Education
JD, Fordham University School of Law
- Moot Court Editorial Board, Associate Editor
BA, cum laude, Tufts University
- Dean’s List
About
Peter Kane is a Partner in the Firm’s Litigation Department. His practice centers on high-stakes commercial and residential real estate disputes, representing major owners, developers, and property managers in New York Supreme Court and Housing Court. Peter has extensive experience leading complex rent regulation litigation, including matters involving rent stabilization, deregulation, high-income deregulation, succession claims, and regulatory compliance across large building portfolios.

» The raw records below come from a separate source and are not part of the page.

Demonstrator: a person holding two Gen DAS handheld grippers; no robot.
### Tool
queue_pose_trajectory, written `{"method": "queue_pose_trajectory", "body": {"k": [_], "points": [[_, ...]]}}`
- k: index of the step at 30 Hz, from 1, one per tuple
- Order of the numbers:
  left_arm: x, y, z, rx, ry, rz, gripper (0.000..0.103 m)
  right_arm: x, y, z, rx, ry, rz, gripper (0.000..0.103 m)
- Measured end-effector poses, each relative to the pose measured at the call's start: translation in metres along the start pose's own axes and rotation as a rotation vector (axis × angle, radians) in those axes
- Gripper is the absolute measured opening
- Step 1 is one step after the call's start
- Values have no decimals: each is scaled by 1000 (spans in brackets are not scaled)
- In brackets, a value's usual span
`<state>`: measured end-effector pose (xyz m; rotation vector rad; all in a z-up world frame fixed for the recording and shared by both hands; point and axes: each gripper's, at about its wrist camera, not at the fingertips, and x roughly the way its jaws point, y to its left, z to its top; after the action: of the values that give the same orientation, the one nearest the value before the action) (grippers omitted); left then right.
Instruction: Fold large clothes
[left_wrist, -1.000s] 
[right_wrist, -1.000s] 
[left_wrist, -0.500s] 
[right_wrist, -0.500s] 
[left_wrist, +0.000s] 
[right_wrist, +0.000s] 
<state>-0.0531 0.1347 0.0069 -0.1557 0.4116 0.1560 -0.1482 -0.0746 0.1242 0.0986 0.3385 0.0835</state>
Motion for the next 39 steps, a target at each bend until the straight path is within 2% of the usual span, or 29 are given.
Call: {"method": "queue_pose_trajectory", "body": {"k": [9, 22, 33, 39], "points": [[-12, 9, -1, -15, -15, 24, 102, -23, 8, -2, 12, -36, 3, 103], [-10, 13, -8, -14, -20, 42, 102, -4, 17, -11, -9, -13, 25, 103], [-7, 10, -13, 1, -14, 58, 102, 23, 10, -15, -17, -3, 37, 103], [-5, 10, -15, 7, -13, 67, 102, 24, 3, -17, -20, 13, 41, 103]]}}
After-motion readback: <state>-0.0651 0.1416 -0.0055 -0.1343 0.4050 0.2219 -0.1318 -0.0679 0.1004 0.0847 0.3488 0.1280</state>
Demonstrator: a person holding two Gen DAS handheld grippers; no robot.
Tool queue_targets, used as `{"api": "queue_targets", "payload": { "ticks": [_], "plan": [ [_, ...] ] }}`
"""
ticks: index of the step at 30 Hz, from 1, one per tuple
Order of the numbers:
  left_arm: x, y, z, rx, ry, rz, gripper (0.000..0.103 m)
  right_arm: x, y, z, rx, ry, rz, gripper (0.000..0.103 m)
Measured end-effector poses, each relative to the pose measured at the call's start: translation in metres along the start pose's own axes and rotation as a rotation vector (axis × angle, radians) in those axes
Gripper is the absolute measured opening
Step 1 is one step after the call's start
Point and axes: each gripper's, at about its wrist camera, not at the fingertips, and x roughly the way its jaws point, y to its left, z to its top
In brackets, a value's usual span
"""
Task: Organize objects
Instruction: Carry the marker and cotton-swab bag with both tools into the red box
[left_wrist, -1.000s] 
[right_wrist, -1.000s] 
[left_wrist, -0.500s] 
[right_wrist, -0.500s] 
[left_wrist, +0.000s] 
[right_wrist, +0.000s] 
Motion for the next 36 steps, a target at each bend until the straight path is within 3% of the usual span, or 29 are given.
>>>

He regularly handles Yellowstone injunctions, access litigation, commercial lease enforcement actions, and emergency injunctive proceedings tied to time-sensitive development and ownership issues. As first-chair trial counsel, Peter has tried bench trials and evidentiary hearings and argued dispositive motions and appeals in state court. He manages all phases of litigation strategy, from case inception through resolution, including pleadings, motion practice, discovery, depositions, settlement negotiations, and appellate briefing.
Peter plays a key role in client development and retention, advising sophisticated real estate clients on risk mitigation, portfolio-wide litigation strategy, and regulatory exposure. He also supervises and mentors associates and junior partners, overseeing case staffing, workflow, and strategic training on rent regulation and complex landlord-tenant matters.
Peter has been named a Super Lawyer every year since 2021.
Associations
New York State Bar Association
Honors & Awards
Super Lawyers®, New York Metro Area, Real Estate (2024 – 2025)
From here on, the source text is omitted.